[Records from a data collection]
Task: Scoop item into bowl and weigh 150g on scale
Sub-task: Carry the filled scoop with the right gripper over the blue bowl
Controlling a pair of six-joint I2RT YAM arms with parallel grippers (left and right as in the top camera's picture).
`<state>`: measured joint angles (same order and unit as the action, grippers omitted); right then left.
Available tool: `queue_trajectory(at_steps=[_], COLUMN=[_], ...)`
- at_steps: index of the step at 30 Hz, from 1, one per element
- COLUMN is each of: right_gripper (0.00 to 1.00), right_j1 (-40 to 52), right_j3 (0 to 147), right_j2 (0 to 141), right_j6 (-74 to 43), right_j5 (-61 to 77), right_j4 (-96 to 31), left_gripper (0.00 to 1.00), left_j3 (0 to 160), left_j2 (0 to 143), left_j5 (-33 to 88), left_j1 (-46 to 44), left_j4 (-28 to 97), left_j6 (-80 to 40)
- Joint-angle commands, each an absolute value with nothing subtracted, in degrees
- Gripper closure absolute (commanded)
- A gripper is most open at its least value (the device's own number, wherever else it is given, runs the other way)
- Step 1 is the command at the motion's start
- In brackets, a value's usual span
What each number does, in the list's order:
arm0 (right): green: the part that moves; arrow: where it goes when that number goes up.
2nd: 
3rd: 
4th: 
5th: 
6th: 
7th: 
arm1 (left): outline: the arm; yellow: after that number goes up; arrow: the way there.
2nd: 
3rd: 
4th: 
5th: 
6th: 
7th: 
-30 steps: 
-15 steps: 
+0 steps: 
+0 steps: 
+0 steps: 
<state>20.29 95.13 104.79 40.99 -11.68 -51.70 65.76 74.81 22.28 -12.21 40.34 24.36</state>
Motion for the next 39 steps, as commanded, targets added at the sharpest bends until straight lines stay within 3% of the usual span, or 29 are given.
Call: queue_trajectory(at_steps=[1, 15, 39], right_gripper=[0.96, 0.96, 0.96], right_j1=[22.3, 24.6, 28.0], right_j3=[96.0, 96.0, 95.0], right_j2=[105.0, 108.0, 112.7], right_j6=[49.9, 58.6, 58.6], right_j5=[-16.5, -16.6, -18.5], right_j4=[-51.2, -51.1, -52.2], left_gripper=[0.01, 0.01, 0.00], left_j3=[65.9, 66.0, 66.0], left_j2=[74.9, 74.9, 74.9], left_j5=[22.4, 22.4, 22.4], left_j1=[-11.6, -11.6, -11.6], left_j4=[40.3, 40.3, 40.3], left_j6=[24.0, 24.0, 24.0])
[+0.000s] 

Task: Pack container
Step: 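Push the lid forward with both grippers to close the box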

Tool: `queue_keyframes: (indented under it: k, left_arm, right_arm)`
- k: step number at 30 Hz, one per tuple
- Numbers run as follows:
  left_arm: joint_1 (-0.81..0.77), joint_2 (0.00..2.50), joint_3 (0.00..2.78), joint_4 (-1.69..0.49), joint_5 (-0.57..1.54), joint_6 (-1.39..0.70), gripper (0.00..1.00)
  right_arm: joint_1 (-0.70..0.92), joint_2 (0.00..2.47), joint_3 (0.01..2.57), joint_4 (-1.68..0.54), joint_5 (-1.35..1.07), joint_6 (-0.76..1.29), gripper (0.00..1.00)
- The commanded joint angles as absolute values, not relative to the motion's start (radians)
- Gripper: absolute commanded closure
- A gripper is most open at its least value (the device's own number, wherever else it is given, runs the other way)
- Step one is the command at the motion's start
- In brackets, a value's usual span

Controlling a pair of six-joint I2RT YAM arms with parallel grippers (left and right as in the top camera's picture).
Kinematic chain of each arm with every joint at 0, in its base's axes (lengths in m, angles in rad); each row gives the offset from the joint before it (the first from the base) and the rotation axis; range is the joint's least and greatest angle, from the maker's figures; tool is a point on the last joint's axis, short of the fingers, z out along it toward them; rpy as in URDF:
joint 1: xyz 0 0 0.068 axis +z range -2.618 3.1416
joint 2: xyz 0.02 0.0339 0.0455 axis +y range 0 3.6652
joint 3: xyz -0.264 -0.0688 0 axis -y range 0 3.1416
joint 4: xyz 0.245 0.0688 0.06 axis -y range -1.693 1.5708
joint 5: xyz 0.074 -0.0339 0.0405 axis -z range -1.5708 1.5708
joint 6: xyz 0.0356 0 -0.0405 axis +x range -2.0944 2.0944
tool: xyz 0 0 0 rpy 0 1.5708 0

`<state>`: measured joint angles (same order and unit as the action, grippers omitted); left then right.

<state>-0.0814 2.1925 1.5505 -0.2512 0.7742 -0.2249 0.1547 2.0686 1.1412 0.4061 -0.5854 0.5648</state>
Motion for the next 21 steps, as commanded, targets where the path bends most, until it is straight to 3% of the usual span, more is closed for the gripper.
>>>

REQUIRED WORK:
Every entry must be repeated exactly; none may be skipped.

RESPONSE BELOW:
Task: Scoop item into bowl and weigh 150g on scale
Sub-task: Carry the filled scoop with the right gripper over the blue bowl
Controlling a pair of six-joint I2RT YAM arms with parallel grippers (left and right as in the top camera's picture).
`<state>`: measured joint angles (same order and unit as the action, grippers omitted); right then left.
Available tool: `queue_trajectory(at_steps=[_], COLUMN=[_], ...)`
- at_steps: index of the step at 30 Hz, from 1, one per element
- COLUMN is each of: right_gripper (0.00 to 1.00), right_j1 (-40 to 52), right_j3 (0 to 147), right_j2 (0 to 141), right_j6 (-74 to 43), right_j5 (-61 to 77), right_j4 (-96 to 31), left_gripper (0.00 to 1.00), left_j3 (0 to 160), left_j2 (0 to 143), left_j5 (-33 to 88), left_j1 (-46 to 44), left_j4 (-28 to 97), left_j6 (-80 to 40)
- Joint-angle commands, each an absolute value with nothing subtracted, in degrees
- Gripper closure absolute (commanded)
- A gripper is most open at its least value (the device's own number, wherever else it is given, runs the other way)
- Step 1 is the command at the motion's start
- In brackets, a value's usual span
What each number does, in the list's order:
arm0 (right): green: the part that moves; arrow: where it goes when that number goes up.
2nd: 
3rd: 
4th: 
5th: 
6th: 
7th: 
arm1 (left): outline: the arm; yellow: after that number goes up; arrow: the way there.
2nd: 
3rd: 
4th: 
5th: 
6th: 
7th: 
-30 steps: 
-15 steps: 
+0 steps: 
+0 steps: 
+0 steps: 
<state>20.29 95.13 104.79 40.99 -11.68 -51.70 65.76 74.81 22.28 -12.21 40.34 24.36</state>
Motion for the next 39 steps, as commanded, targets added at the sharpest bends until straight lines stay within 3% of the usual span, or 29 are given.
Call: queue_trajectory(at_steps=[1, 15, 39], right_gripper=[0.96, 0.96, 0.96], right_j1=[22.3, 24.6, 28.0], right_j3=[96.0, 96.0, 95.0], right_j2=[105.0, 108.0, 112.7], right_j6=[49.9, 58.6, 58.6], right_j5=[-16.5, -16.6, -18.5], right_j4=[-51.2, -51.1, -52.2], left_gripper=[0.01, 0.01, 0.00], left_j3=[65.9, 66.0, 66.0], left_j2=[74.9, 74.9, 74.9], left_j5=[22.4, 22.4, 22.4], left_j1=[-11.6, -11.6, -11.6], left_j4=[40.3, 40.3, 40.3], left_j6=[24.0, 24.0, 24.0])
[+0.000s] 

Task: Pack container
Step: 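Push the lid forward with both grippers to close the box
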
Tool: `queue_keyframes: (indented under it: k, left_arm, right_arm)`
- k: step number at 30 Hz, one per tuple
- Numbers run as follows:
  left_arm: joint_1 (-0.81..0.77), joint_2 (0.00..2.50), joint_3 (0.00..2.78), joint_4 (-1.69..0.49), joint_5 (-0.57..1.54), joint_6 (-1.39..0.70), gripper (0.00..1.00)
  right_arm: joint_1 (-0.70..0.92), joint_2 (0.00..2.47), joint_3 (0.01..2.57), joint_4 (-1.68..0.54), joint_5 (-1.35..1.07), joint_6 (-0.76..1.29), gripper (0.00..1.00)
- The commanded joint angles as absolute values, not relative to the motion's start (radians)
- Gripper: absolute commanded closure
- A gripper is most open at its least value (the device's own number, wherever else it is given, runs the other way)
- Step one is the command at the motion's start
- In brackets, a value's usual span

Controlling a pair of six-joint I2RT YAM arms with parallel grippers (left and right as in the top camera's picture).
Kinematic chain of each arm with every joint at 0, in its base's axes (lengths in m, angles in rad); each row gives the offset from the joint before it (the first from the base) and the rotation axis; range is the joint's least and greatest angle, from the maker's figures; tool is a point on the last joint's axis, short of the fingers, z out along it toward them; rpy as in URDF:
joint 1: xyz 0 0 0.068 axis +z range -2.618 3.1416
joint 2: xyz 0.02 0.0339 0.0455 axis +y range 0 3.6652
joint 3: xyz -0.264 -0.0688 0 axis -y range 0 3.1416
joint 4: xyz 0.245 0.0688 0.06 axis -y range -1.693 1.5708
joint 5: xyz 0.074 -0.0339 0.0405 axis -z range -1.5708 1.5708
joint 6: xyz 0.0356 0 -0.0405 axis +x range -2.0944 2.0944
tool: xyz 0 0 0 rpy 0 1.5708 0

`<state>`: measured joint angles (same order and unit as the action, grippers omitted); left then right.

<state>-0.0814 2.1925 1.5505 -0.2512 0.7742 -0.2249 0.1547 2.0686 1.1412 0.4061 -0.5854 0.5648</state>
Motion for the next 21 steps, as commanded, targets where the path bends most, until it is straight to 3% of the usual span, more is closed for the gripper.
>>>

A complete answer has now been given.